WORK TO BE COMPLETED:
Exactly the lines from the beginning of the records to the line with "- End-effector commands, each", both ends included, are to be given again, and pictures are to be left out.

SUPPLIED DATA:
★ ★ ★ ★ ★
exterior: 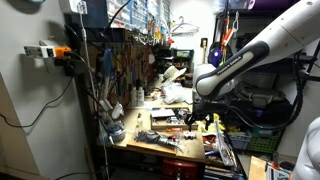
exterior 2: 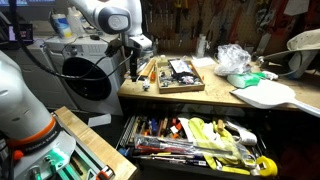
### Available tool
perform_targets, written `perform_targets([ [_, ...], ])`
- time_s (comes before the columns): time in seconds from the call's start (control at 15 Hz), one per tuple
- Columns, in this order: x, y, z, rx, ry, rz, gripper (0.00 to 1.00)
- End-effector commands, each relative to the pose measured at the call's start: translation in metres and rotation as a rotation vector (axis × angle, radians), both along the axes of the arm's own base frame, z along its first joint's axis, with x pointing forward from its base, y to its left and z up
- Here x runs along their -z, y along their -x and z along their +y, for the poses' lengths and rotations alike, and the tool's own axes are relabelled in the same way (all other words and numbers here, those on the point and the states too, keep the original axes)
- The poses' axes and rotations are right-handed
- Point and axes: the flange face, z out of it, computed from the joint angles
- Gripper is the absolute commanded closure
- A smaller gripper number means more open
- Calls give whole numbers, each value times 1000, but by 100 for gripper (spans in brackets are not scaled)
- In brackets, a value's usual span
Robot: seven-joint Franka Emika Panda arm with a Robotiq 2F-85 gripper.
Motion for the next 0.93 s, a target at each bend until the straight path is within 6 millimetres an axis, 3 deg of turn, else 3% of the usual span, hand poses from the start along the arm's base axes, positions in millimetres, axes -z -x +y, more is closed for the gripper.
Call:
perform_targets([
  [0.0, 24, -10, -18, 38, -32, -18, 0],
  [0.4, 45, -17, -38, 88, -80, -108, 0],
  [0.47, 37, -14, -32, 79, -59, -93, 0],
  [0.87, 43, -20, -37, 83, -56, -108, 0],
])
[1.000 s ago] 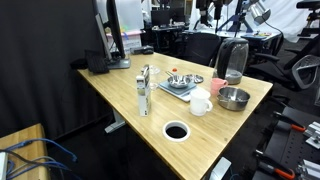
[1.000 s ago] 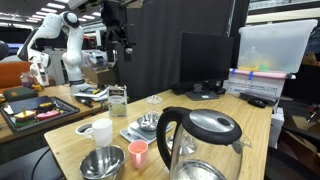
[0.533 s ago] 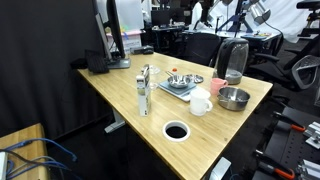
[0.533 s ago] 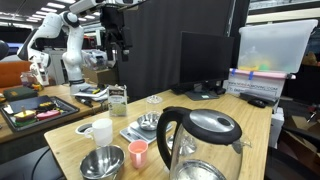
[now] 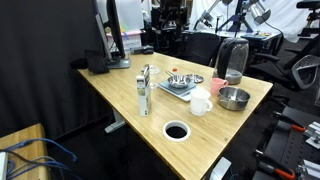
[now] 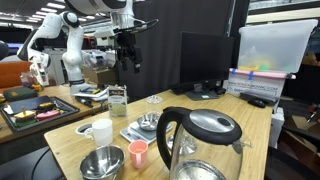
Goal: Remove the lid from the glass object and put it on the table
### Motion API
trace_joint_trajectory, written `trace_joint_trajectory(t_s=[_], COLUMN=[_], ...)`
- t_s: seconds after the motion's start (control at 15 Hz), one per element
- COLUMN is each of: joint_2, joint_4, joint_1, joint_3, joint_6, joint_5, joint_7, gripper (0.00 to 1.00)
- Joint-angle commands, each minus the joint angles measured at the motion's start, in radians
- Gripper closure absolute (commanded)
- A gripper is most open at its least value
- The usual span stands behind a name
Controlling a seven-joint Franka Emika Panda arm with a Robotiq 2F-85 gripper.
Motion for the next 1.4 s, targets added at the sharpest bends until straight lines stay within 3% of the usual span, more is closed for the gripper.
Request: trace_joint_trajectory(t_s=[0.0, 0.47, 1.33], joint_2=[0.018, 0.051, 0.425], joint_4=[0.020, 0.066, 0.418], joint_1=[0.014, 0.017, 0.083], joint_3=[-0.016, -0.019, -0.101], joint_6=[-0.003, -0.012, 0.028], joint_5=[0.002, 0.011, -0.018], joint_7=[0.005, 0.042, 0.137], gripper=[0.00, 0.00, 0.00])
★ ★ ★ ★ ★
SOLVED EXERCISE:
exterior: 
exterior 2: 
### Available tool
perform_targets, written `perform_targets([ [_, ...], ])`
- time_s (comes before the columns): time in seconds from the call's start (control at 15 Hz), one per tuple
- Columns, in this order: x, y, z, rx, ry, rz, gripper (0.00 to 1.00)
- End-effector commands, each relative to the pose measured at the call's start: translation in metres and rotation as a rotation vector (axis × angle, radians), both along the axes of the arm's own base frame, z along its first joint's axis, with x pointing forward from its base, y to its left and z up

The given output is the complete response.